#### GOAL OF THE EXERCISE:
Search the material for the string "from" and copy each line where it occurs.
*** DATA SHOWN ***
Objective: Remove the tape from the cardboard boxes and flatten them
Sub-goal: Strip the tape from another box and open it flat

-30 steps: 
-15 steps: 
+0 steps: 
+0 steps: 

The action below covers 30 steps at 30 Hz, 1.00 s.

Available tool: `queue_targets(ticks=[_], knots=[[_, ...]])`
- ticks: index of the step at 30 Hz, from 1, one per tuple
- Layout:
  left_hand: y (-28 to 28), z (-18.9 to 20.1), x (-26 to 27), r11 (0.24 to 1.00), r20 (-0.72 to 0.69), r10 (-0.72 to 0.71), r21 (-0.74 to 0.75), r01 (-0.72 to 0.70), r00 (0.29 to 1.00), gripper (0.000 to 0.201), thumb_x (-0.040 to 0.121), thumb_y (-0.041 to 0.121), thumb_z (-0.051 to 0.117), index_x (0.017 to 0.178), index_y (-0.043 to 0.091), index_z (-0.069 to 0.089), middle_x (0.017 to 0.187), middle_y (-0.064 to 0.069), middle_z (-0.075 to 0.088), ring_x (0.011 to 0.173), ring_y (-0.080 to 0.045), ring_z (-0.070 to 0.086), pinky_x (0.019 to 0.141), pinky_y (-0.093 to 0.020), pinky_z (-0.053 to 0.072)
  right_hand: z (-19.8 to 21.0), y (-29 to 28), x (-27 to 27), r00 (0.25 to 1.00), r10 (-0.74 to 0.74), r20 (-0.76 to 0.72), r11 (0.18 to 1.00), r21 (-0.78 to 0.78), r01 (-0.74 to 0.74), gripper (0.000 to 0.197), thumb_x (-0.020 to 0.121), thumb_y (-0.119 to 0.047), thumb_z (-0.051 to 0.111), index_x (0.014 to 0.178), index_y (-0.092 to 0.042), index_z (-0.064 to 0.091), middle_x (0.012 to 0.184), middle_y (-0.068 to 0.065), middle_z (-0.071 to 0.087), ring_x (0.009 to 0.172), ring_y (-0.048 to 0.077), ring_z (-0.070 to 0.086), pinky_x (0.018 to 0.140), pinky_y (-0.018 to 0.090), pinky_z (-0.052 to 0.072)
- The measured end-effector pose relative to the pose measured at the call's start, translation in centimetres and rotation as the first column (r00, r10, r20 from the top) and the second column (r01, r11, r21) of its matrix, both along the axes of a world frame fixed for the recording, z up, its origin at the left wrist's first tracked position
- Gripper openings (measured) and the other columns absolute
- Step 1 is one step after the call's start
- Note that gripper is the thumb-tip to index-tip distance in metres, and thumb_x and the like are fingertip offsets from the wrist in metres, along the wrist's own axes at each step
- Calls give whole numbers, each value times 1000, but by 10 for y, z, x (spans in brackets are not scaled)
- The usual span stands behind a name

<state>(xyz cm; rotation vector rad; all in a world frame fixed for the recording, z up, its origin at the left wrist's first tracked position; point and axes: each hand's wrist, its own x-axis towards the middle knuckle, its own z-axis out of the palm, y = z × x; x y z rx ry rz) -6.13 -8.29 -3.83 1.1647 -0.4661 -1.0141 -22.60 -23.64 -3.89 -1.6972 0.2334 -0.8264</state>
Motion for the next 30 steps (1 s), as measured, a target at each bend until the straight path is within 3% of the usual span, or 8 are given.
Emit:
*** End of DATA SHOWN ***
#### REPLY TO THE TASK:
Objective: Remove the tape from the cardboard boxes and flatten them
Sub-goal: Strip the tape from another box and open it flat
- ticks: index of the step at 30 Hz, from 1, one per tuple
- The measured end-effector pose relative to the pose measured at the call's start, translation in centimetres and rotation as the first column (r00, r10, r20 from the top) and the second column (r01, r11, r21) of its matrix, both along the axes of a world frame fixed for the recording, z up, its origin at the left wrist's first tracked position
- Note that gripper is the thumb-tip to index-tip distance in metres, and thumb_x and the like are fingertip offsets from the wrist in metres, along the wrist's own axes at each step

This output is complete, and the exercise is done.